1. Understand the Whole Company as a System
Photo by verifex
Your company has inputs (money, labor, etc) and outputs (product, money, etc). I've grown to loathe the phrase "above my pay grade" because it tends to betray a complete lack of interest in the big picture. Hanging around my new colleague Jim, aka Mr Manager, I've recently started to identify things as "tactical" vs "strategic." Strategic is the big picture - where is the company going; what are the company's goals; what will make or break our success. Tactical is the every day - what features are left on the current project and which one should I work on next; how much time should I spend on this bug, what with the massive deadline looming; hell, should I even be looking at bugs? If you don't have a good grip on how you and your project fit into the bigger picture of the company, you are always tactical. Tactical can quickly become boring, repetitive, and un-rewarding. It's also a nice way to never grow as an individual. In the DevOps picture, it means you probably don't make judgment calls well with regards to what is and isn't important, distributing your time poorly. Your colleagues probably notice; they probably don't like it.
This is a great segue to:
2. Respect Other Functions Within The Organization Profoundly
For our immediate purposes, we can focus on just the ops team, but it applies well beyond. Understanding and respecting the priorities and needs of non-technical teams and taking them seriously helps greatly reduce the number of surprises on both sides. Also, if you're really living number 1 above, you probably won't be surprised that your goals are very closely related.
But back to your relationship with the ops team (or, if you're living in devops dream land, your colleagues, since you're all part of the combined devops utopia, right?) What makes them tick? What wakes or keeps them up at night? What makes their job harder? Easier? I like to make it personal: how have I made their lives better or worse?
Let's look inwards for a moment: what if someone is asking these questions about me? Well, I'm a software engineer. I grind code for a living. I get some requirements (new product spec, a bug, something I think up in my free time and don't tell anyone about, etc), figure out how to meet those requirements, write some code, and push it to production.
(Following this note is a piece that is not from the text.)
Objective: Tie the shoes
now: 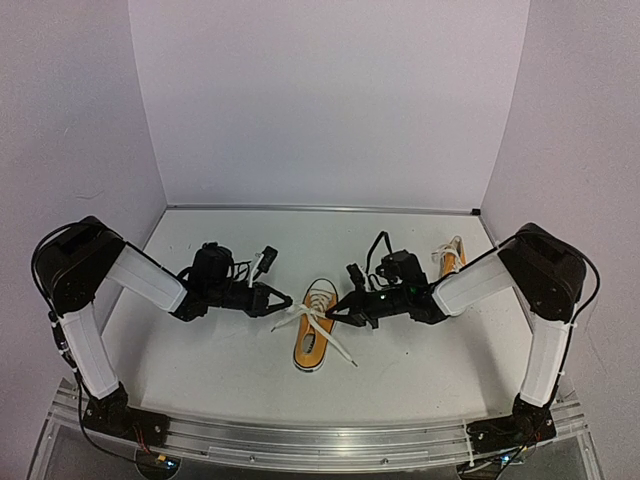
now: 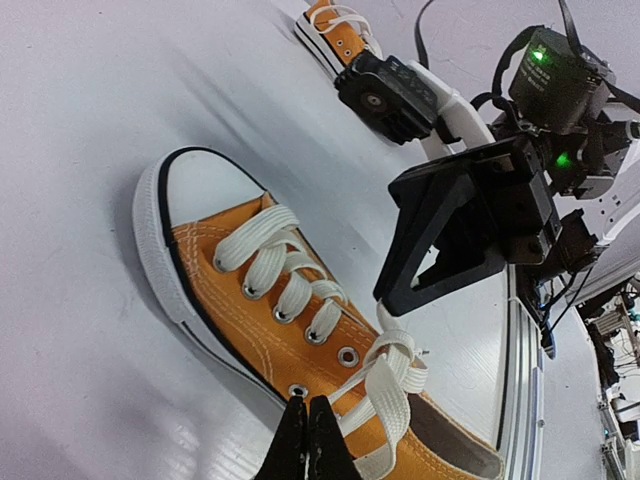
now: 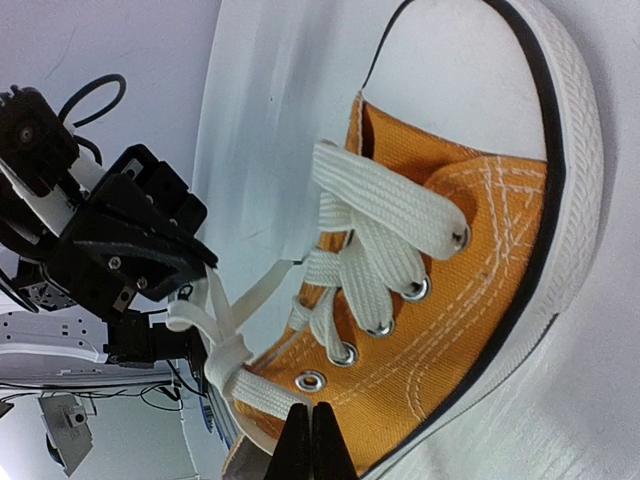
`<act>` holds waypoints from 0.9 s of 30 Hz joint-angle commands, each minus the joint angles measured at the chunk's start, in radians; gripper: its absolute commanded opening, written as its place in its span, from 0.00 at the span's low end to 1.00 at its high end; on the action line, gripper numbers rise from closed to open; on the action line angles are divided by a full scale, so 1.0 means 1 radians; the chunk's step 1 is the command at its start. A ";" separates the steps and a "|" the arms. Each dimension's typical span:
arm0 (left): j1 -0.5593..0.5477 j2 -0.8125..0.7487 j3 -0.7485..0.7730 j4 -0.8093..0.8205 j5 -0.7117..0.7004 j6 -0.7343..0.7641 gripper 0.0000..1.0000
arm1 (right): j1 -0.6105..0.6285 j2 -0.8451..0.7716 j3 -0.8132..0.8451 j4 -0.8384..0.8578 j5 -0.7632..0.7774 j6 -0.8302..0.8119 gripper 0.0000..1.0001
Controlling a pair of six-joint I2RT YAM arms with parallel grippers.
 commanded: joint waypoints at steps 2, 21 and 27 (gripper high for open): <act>0.022 -0.125 -0.005 -0.143 -0.163 0.083 0.00 | -0.019 -0.097 -0.042 -0.053 0.051 -0.045 0.00; 0.024 -0.202 0.017 -0.232 -0.165 0.174 0.36 | -0.031 -0.123 -0.036 -0.139 0.062 -0.092 0.00; 0.022 -0.265 0.051 -0.346 -0.138 0.289 0.40 | -0.032 -0.120 -0.029 -0.150 0.069 -0.097 0.00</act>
What are the things that make me happy while performing these functions? Well, there's a whole bunch of them, but they can all be summed up very easily: lack of friction. A relatively low number of things I have to do beyond my core activities in order to get to the end; a limited number of context switches. A clean, consistent, reproducible dev environment. A responsive, intelligible build system. A mostly-automated way of moving my code through various environments.
What has ops done for me?
Well, shit, I'm actually mad spoiled. Flickr was a PHP site with a well oiled deploy machine that we've all heard about - since you didn't need to restart anything to get your code out (an under-appreciated side effect of the way PHP is traditionally served), we'd literally just push a button and the new code got rsynced to the boxes while also keeping a nice, visible record of the what, when, and why (a form of this now available to the masses in the form of Etsy's Deployinator). SimpleGeo and Urban Airship use(d) Puppet and Chef respectively to great success, and there was an ever-improving set of tools available to make it easier to start working on a project and to test it as I went along. When I was done, it got reviewed, merged, built and sent off to a package repo, then deployed to production using automation. I spent most of my time actually debugging or writing code, not sheparding it around environments or struggling to get it to run in the first place. It's also easy to forget the little things that helped keep computers out of my way - federated logins etc.
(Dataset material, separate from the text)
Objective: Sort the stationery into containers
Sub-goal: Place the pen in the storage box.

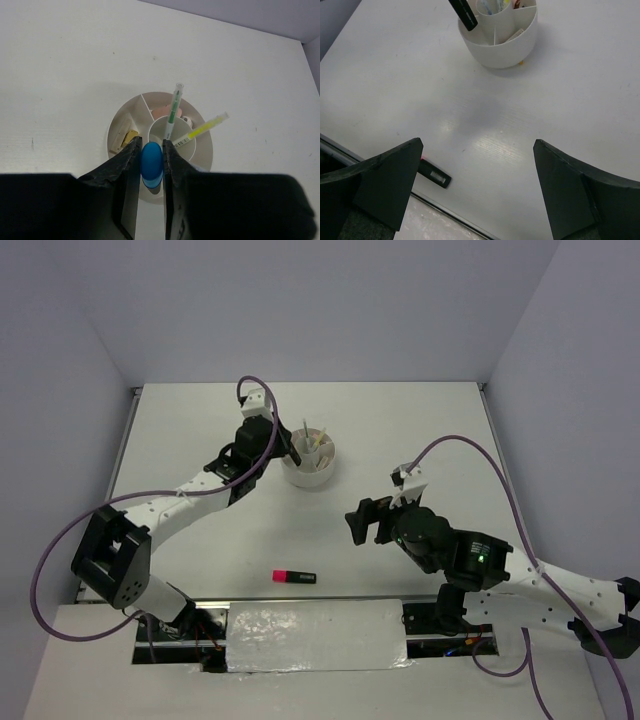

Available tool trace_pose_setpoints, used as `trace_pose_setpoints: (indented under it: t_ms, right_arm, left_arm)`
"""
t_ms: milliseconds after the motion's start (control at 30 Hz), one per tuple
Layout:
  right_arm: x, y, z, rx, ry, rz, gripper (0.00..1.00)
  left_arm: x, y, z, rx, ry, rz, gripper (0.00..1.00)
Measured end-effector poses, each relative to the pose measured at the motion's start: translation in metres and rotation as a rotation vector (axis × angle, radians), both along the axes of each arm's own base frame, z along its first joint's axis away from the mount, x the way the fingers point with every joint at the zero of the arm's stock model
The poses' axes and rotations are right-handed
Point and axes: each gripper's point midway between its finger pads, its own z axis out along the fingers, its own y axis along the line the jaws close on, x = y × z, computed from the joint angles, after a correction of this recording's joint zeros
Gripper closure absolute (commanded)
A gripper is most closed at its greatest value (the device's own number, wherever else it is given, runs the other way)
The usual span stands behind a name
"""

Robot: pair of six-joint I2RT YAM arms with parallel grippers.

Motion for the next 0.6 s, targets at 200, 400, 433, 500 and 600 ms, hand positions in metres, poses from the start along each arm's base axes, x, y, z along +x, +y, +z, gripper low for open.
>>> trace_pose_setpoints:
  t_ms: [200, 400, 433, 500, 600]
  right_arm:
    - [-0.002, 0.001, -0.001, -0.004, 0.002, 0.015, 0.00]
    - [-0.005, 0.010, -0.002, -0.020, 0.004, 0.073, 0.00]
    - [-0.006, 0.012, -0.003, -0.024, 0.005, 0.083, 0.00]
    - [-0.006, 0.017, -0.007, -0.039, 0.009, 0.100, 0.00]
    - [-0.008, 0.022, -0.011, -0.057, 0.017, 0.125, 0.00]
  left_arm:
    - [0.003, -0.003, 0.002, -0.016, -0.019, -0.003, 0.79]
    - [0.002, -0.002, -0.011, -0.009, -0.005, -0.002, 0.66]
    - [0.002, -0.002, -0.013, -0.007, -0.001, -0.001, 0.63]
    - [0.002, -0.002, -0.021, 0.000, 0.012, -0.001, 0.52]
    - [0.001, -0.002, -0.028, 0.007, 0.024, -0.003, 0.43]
These are just the more salient examples - specific things ops has done to make my life easier; it is by no means an exhaustive list of what I see as the core strength of my prior ops teams.
What have I done for ops?
Photo by Business Insider
Let's look at what my teams at each of these orgs did that I think was helpful to and appreciated by the ops teams. This is in no particular order, and I'm going to forego the names of the organizations because there's a ton of overlap.
- Painstakingly instrumented our services so that their state could be more easily examined in the wild
- Pumped as much data as we could into the monitoring tools kindly provided us
- Thoughtfully considered what metrics and properties were helpful in determining the health of each particular system being worked on. Business people might call this a KPI; Mathias Meyer called it a "Soul Metric" in his monitorama talk.
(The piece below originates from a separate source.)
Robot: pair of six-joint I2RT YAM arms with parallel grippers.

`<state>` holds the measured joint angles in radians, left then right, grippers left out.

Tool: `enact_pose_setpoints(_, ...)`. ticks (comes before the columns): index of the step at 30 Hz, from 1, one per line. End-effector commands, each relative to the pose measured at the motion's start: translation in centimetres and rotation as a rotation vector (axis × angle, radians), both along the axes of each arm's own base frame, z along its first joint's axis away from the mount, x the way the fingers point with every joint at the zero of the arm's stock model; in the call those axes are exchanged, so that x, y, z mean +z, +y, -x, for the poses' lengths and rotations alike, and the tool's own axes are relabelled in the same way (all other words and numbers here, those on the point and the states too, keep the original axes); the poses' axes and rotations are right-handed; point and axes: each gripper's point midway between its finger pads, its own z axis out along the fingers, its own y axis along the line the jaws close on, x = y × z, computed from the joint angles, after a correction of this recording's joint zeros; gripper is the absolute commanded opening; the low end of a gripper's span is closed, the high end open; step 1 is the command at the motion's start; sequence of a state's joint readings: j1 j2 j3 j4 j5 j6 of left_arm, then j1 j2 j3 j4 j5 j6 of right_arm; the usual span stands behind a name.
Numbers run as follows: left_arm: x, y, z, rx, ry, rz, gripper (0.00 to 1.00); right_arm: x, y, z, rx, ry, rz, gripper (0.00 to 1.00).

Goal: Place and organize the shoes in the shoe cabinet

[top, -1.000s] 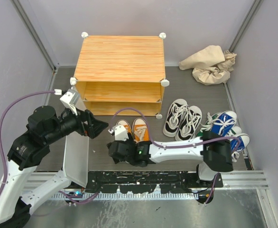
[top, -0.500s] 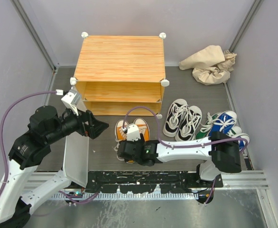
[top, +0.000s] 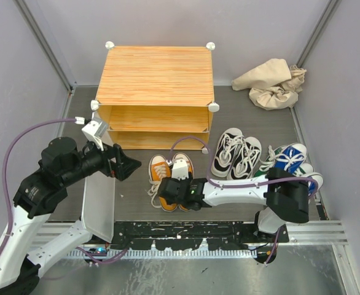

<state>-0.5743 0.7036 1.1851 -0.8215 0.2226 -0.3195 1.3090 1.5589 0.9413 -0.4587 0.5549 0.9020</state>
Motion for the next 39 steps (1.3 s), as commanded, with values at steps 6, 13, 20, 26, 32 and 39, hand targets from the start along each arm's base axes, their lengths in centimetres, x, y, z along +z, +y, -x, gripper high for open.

- Carefully set up alerts that interpreted the above to try to minimize noise and non-actionable alerts.
- Learned at least enough about the configuration management tools to be able to submit pull requests for desired changes in production without personal involvement and hand holding from someone on the ops team.
- Considered and tested how the software being written behaved itself before an emergency - how is failover handled? how are configuration changes handled?
- Automated or helped automate parts of the process that were difficult to remember or tedious.
- Worked on tools in our spare time that made any of the above easier.
Broadly, we tried to be sensitive to how the operators interacted with the thing in production and how reasonable the experience was - during changes, during outages and failures, etc. We focused on operability.
Why did we do all this?
3. Have a Strong Sense of Personal Accountability
Because it felt like the right thing to do. When people got woken up at three in the morning because something I had deployed broke in a confusing, difficult-to-debug way, it felt bad. I wanted it to be less confusing the next time. If we're being honest with ourselves, it probably helped with the motivation that I woke up too and was just as frustrated and annoyed.
Go back to #2 and think "Do people in the other organizations have the right tools to perform their jobs?" The better the tools, the less friction there is, the more quickly people can perform their reactive tasks (ops responding to pages; marketing compiling a traffic report that the CEO suddenly needs for a board meeting; support dealing with a massive DDoS or spam influx) The less time people spend reacting, the better - reacting is by definition tactical, and spending all your time in tactical mode, as we've covered, is not great. The list in section 2 was focused on ops, but a lot of the same stuff, especially the tools bit, applies to other teams as well.
It'll never be perfect, but often the smallest change makes the biggest difference. Re-arranging a dashboard ever-so-slightly could be the difference between someone getting RSI while trying to track down spammers until late at night and them going home in time for dinner. A good DevOps engineer in my mind is one that feels personally responsible and accountable for the parts of his or her job that have an effect on colleagues' happiness and success. Remember, everyone likes going home for dinner.
Coming back to what this all means for a software engineer: it's all about the big picture. In an organization whose primary output is software, everybody depends on how well that software is equipped to help them succeed in their particular job. Understanding your effect on these needs and striving to meet them - that's what DevOps means to me.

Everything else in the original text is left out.